Task objective ::
Please retype the material beneath this task exactly, starting with its first line and finishing with the line containing "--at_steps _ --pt".

Supplied information ::
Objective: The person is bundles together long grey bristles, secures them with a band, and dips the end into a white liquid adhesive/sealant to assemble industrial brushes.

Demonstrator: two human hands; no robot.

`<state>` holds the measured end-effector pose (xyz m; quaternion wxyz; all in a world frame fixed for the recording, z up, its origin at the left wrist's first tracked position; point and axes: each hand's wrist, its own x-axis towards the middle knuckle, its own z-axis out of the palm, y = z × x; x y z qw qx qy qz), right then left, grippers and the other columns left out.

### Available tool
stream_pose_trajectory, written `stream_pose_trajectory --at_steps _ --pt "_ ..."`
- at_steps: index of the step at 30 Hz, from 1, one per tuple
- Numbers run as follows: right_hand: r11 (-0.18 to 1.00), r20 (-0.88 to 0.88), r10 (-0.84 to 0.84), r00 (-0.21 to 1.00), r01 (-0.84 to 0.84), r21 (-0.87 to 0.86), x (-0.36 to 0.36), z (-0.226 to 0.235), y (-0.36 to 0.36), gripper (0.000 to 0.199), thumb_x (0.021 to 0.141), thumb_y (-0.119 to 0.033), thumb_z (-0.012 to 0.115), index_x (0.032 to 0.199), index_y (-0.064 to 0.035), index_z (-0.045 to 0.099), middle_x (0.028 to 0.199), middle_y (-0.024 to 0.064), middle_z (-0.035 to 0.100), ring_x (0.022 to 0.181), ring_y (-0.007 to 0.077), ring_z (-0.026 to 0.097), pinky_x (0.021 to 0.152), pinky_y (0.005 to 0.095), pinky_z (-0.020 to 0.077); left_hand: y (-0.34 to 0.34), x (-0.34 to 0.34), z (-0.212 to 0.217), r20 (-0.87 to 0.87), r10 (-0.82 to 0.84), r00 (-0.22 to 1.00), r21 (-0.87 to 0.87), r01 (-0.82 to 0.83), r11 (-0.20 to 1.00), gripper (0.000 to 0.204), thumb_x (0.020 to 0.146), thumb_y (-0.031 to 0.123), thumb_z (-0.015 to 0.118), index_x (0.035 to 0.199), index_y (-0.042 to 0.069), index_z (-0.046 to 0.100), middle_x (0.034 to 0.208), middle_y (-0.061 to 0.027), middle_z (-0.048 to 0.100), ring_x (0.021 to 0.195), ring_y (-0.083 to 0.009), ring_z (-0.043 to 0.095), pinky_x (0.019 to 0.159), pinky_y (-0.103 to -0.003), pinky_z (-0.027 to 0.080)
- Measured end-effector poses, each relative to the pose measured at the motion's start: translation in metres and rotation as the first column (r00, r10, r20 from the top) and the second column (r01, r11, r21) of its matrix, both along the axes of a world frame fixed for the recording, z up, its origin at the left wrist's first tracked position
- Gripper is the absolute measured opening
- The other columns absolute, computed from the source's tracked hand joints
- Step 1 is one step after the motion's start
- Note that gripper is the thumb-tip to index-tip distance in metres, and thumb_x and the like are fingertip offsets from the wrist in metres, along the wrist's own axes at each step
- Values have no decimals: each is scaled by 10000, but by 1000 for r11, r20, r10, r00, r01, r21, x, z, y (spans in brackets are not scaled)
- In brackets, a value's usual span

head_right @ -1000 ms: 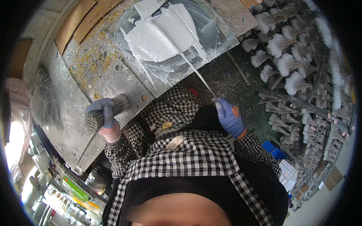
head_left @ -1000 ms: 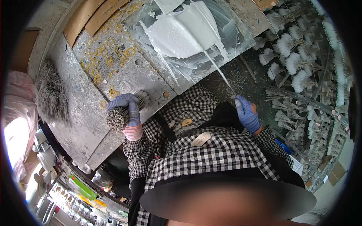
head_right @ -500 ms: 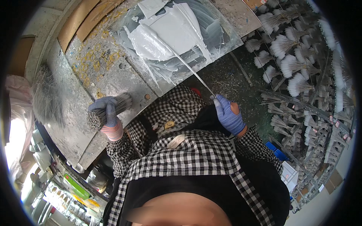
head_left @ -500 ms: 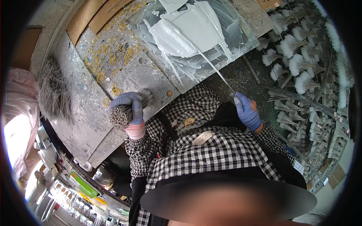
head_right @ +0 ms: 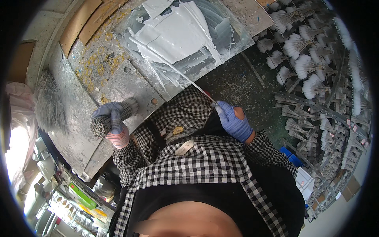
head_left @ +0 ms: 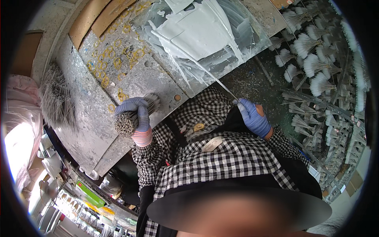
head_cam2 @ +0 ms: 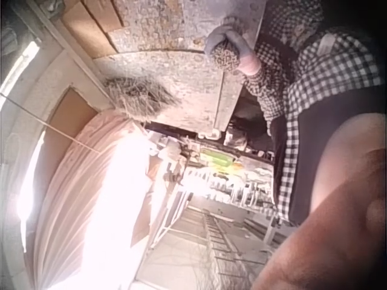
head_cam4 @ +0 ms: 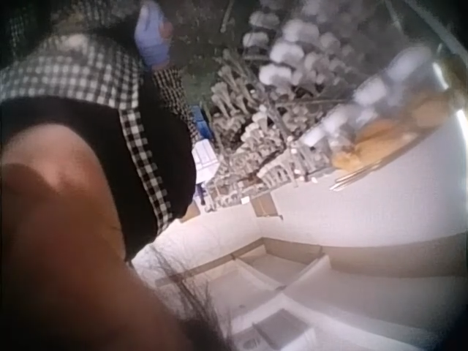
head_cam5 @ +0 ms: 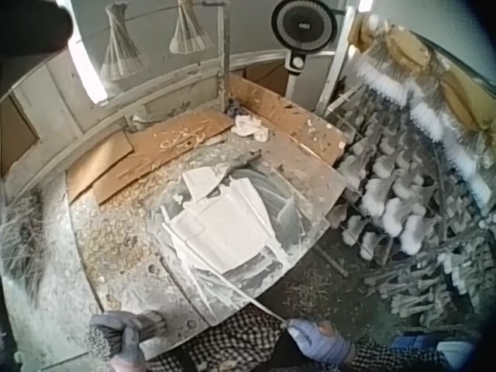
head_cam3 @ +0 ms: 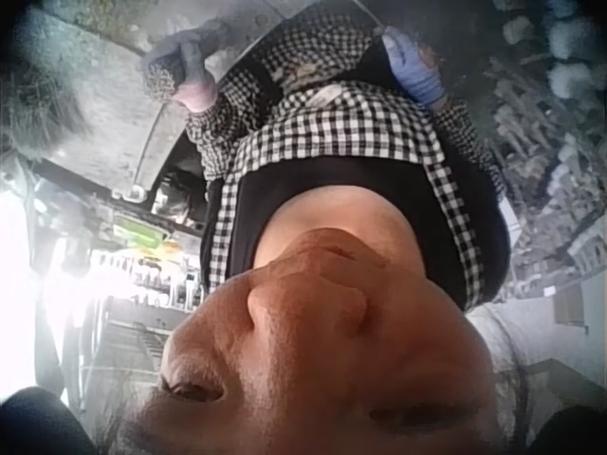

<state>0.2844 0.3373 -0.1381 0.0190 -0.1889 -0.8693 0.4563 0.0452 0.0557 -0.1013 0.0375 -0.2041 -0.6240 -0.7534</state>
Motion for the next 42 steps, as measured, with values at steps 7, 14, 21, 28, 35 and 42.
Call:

Answer to this task ::
Objective: The person is bundles together long grey bristles, secures them with a band, and dips the end into a white liquid adhesive/sealant to assemble industrial brushes.

Demonstrator: two human hands; no robot.

`<state>` holds the measured end-effector pose (xyz m; quaternion wxyz; all in a world frame fixed for the recording, z up, its origin at the left wrist's first tracked position; point and axes: each hand's wrist, its own x-axis towards the middle knuckle, its own z-axis out of the palm, y = z × x; x y z qw qx qy qz), right then left, grippers and the other columns left out.

### Available tool
stream_pose_trajectory, written `stream_pose_trajectory --at_steps _ --pt "_ ..."`

The exercise requires no additional content.